Part 4 predominantly relates to measurement marking on packaging and the Department aims to identify opportunities for reform through public consultation.

The second consultation for the Department's review of Part 4 of the National Trade Measurement Regulations 2009 will run from mid May 2017 to late June 2017. The consultation is framed by an options paper with three options. The preferred option recommends adopting a principles-based approach, such that regulations stipulate that the measurement mark has to be legible and prominent. Option 3 offers the benefits of simplifying the regulations, providing greater flexibility to industry, whilst maintaining the provision of product information to consumers.

First consultation

The department has consulted with the public through:

  • a discussion paper providing detail on the scope of the review and seeking feedback on Part 4; and
  • a streamlined online survey addressing issues specific to the measurement mark labelling.

Both consultations were open for comment until 18 December 2015. Submissions to this consultation that were not confidential have been published. A summary of the online survey has been published on the measurement mark consultation page.

Taking public feedback into consideration, the Department is now developing an options paper for consideration by the Government and will undertake any necessary Regulation Impact Statement process. If change is recommended, further public consultations will allow further input on the amendments proposed to the regulations.

Community preferences for the measurement mark

ORIMA research was commissioned by the Department of Industry, Innovation and Science to investigate consumer preferences for the measurement mark. The research, conducted during October and November 2015, sought to understand consumer responses to different formats, sizes and location of the measurement mark across a series of food and non-food products. View the findings from this piece of research.

Why is a review necessary?

The Australian Government is committed to a regulation reform agenda that will drive productivity and efficiency gains within the economy. A key feature of the agenda includes reducing the regulatory burden for individuals, businesses and the community through reducing red tape by at least $1 billion per year. This regulation reform agenda will provide savings to businesses so they can invest their limited time and resources elsewhere, such as growing their business, research and development or building skills.

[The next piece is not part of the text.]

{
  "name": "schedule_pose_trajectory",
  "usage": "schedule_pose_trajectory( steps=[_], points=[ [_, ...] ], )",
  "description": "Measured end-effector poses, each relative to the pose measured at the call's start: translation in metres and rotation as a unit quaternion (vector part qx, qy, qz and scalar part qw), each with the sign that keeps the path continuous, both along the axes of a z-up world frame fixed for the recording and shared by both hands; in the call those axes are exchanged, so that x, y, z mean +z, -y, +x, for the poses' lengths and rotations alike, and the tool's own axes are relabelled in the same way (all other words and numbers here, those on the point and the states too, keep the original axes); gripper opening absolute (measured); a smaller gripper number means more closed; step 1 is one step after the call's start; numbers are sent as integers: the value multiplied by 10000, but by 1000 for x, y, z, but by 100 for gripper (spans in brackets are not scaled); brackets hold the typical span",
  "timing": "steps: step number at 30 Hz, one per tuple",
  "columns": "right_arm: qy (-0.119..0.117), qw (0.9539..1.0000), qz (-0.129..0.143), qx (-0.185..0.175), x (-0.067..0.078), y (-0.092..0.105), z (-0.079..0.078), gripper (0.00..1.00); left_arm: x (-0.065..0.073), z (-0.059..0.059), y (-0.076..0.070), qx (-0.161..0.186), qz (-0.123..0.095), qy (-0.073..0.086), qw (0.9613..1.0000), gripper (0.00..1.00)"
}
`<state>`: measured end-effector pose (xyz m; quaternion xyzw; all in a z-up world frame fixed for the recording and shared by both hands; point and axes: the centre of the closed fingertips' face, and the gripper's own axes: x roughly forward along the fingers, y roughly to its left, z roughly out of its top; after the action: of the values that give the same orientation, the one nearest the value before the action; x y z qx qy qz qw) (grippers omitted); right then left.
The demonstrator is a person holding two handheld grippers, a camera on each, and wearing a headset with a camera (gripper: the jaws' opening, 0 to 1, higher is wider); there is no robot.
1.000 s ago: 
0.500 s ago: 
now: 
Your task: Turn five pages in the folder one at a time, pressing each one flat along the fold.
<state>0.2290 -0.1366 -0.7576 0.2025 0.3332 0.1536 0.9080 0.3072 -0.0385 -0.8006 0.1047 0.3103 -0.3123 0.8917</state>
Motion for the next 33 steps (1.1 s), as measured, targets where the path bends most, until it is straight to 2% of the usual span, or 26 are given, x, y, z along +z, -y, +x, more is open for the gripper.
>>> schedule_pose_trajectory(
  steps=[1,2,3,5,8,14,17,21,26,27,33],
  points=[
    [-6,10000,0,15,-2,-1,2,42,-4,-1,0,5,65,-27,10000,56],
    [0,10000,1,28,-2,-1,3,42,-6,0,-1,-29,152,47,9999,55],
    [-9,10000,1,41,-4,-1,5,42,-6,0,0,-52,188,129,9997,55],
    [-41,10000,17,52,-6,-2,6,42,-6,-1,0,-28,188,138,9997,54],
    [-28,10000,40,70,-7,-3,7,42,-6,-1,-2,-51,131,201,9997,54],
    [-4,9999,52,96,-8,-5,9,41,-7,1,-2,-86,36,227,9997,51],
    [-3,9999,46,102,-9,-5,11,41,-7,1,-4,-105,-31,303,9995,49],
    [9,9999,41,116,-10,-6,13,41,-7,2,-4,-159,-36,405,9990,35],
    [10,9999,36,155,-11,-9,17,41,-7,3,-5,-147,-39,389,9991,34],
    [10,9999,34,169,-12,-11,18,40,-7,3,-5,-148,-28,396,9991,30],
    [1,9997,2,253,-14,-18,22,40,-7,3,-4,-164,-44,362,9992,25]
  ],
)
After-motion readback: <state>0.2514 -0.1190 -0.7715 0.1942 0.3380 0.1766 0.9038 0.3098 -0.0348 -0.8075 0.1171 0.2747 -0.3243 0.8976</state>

There are two parliamentary repeal days every year to cut unnecessary regulation and streamline existing regulation. On Repeal Day on 18 March 2015, 73 pieces from the Industry portfolio were repealed. The Government’s vision is to repeal or amend costly and excessive regulations and introducing initiatives that reduce red and green tape. Fully implemented reforms will result in annual savings in reduced compliance costs for businesses, community organisations, families and individuals.

In 2014, NMI commenced a review of its regulations to identify where red tape can be cut without compromising on the objectives of the national trade measurement system. As part of the review process, NMI conducted a public consultation inviting stakeholders to make submissions, including comments and suggestions and how they impacted the stakeholder or their business. The public consultation closed on 5 October 2014.

As a result of this overall review, NMI has identified some areas that could benefit from further consideration for reform and stakeholder feedback. Part 4—Packaging is one area.